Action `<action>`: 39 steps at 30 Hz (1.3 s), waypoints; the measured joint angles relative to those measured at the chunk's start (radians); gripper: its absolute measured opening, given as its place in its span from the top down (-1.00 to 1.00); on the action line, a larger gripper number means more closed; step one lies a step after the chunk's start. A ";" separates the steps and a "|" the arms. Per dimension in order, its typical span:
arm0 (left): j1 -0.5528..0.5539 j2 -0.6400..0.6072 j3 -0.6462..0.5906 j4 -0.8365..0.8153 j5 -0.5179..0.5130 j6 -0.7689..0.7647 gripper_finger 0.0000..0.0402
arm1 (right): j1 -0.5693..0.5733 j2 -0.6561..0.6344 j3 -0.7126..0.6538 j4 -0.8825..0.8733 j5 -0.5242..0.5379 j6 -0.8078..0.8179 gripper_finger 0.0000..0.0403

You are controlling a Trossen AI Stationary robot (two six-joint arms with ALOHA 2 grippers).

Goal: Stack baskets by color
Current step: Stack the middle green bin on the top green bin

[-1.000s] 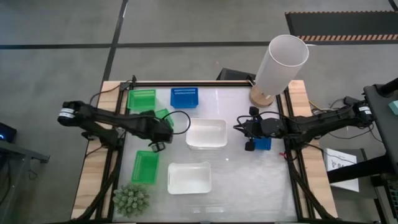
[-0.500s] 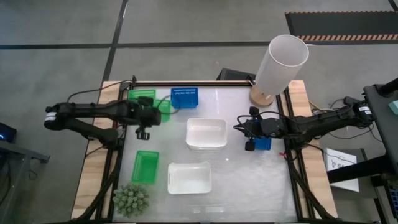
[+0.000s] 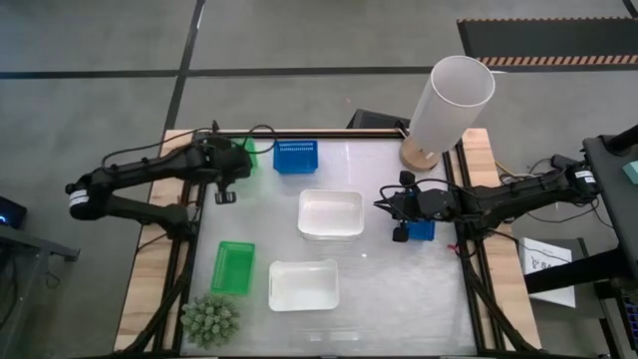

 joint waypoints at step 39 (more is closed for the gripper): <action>0.226 0.012 -0.108 0.216 0.047 0.291 0.82 | 0.000 0.002 0.000 -0.007 -0.001 0.019 0.96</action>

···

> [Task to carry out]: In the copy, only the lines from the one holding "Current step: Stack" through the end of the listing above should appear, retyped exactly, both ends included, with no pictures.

> [Answer]:
Current step: Stack the middle green bin on the top green bin

[-1.000s] 
[-0.500s] 
[+0.000s] 

 joint waypoints at step 39 (more is closed for the gripper): <action>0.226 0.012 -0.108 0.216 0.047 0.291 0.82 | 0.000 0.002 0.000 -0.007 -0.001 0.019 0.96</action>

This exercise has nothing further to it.